> What is needed:
Reading the records below, find how many lines include the word "kind" and give that number alone.

(Dataset entries)

------------------------------------------------

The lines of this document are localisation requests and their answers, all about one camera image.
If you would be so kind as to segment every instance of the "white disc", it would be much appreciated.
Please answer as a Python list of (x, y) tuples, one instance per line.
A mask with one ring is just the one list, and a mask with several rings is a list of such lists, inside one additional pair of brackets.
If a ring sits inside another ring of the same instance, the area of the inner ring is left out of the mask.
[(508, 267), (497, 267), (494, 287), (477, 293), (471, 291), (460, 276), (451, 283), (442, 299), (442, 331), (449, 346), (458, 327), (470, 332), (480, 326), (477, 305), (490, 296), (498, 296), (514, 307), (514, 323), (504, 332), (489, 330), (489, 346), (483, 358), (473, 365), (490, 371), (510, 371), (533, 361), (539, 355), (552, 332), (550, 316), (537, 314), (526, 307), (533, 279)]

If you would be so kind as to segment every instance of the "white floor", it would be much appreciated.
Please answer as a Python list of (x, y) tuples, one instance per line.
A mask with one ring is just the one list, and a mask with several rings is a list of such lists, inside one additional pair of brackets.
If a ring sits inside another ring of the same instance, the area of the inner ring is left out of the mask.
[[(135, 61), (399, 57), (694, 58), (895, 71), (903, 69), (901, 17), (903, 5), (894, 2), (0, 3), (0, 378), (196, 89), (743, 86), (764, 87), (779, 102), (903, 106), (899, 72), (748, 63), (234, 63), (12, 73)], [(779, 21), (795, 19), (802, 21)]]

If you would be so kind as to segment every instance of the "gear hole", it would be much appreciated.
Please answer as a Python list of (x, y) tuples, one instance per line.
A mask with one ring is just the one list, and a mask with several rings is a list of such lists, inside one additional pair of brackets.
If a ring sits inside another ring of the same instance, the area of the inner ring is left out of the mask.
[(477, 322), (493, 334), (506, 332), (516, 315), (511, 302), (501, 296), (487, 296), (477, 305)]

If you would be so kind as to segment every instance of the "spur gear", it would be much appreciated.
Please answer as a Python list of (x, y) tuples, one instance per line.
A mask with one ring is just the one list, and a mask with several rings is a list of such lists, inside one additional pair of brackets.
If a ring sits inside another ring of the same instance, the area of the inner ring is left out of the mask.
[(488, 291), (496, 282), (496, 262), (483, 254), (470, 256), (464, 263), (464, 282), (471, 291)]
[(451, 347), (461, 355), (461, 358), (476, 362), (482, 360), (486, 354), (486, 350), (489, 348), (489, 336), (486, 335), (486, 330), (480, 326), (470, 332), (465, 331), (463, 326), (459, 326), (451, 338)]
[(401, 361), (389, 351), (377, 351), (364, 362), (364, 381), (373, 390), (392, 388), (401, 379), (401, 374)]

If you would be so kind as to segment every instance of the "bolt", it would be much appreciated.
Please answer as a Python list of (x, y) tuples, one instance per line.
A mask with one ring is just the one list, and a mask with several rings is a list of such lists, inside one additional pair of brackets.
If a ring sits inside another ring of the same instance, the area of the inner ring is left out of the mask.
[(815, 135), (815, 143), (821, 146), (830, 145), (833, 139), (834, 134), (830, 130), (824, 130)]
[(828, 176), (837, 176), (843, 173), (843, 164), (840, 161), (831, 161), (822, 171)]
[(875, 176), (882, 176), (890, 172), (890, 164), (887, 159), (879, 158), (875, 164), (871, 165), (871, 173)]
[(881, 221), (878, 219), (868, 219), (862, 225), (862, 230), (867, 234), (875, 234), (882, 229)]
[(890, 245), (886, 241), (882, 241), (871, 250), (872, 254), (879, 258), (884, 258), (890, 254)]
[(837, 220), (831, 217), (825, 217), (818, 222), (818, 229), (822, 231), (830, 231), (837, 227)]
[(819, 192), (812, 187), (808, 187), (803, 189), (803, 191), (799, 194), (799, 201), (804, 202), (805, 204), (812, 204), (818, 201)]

------------------------------------------------

> Task response:
5